In September 2019, Noble Studios launched a redesigned website for AdventureSmith Explorations. While developing the site, our team of developers created custom content blocks for our content team to use while building out page layouts. One of these custom blocks was a climate table that could be used to enter and present the average monthly temperatures of destinations across the world. Creating the block means that writers can move this block within content on a page-by-page basis to make sure it fits seamlessly within the other content.

Our developers even added custom heading styles for more flexible and stylistic page designs that could be moved around without sacrificing SEO.

The result? A website redesign with heavy emphasis on visual elements to inspire visitors of the page to connect with an AdventureSmith specialist and venture forth on an unforgettable getaway.

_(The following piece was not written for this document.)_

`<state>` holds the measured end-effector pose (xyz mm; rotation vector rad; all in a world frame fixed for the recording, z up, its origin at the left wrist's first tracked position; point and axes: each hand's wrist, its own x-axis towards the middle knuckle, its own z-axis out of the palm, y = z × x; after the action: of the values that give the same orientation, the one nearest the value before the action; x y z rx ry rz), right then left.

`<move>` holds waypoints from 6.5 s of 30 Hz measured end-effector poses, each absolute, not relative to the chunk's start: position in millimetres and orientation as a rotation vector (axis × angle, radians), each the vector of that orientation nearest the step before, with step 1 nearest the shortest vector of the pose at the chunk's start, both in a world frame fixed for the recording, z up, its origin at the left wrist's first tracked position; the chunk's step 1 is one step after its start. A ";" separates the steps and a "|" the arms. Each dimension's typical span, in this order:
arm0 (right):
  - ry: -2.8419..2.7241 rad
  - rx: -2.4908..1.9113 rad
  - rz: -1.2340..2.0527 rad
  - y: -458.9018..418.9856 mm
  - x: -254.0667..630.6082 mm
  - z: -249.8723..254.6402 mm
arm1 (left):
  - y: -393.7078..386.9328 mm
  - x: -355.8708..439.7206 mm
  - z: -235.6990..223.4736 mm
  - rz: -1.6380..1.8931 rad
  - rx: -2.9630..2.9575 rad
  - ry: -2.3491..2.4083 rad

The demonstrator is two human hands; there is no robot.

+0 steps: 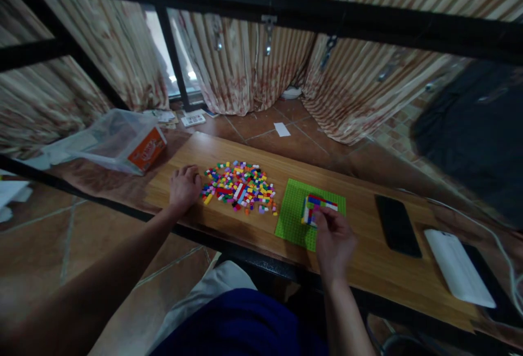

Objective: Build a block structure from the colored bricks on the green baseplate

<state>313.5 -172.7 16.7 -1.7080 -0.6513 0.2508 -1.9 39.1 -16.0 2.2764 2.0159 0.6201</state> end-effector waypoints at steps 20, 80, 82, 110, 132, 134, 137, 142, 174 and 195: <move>-1.839 -1.898 0.064 -68.2 154.7 -3.6 | 36.3 -3.3 -18.4 0.647 2.293 2.005; -0.756 -1.988 0.111 -190.0 379.9 -7.8 | 42.3 -3.8 -16.4 0.668 2.301 2.008; -0.729 -1.969 0.119 -189.5 382.0 -10.0 | 42.5 -3.8 -16.4 0.666 2.294 2.003; -0.686 -1.966 0.230 -183.9 399.0 -14.4 | 42.5 -3.5 -17.5 0.669 2.280 2.004; -1.260 -1.722 0.406 -164.0 231.6 6.5 | 37.5 -2.9 -16.6 0.640 2.275 2.014; -1.387 -1.686 0.413 -153.5 217.5 3.4 | 37.0 -3.3 -17.3 0.655 2.285 2.011; -1.545 -1.686 0.370 -136.9 204.1 -0.3 | 36.9 -3.8 -18.2 0.650 2.295 2.003; -1.683 -1.687 0.252 -110.8 190.8 -3.9 | 36.8 -3.1 -18.8 0.636 2.284 2.019; -1.255 -1.592 0.588 -86.1 187.9 7.1 | 37.1 -4.4 -20.7 0.682 2.291 2.007; -0.596 -1.325 0.871 -117.7 215.4 2.3 | 38.8 -5.0 -20.1 0.657 2.291 2.014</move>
<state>215.4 -117.7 2.3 -1.3247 -0.5960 0.8710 -5.0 38.8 -20.1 2.2910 2.0136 0.6565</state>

Embracing Change With Gutenberg

The pushback of developers in the WordPress community about transitioning to Gutenberg was always expected. The discourse is vast with some good points to be made, but when you look past them, the future lies ahead in Gutenberg whether they like it or not.

We all want the latest and greatest tools that empower us to make for increasingly better experiences on the web, and part of getting there is actually building those tools and refining them in the first place. You’re better off avoiding arguments rooted in the old ways of doing things that will only keep you behind while everyone else is moving forward.

By embracing change from the classic editor and diving into the nuances that come with Gutenberg, Noble Studios is ensuring we remain ahead of the curve for our clients when the time comes for Gutenberg to officially become the standard WordPress editor.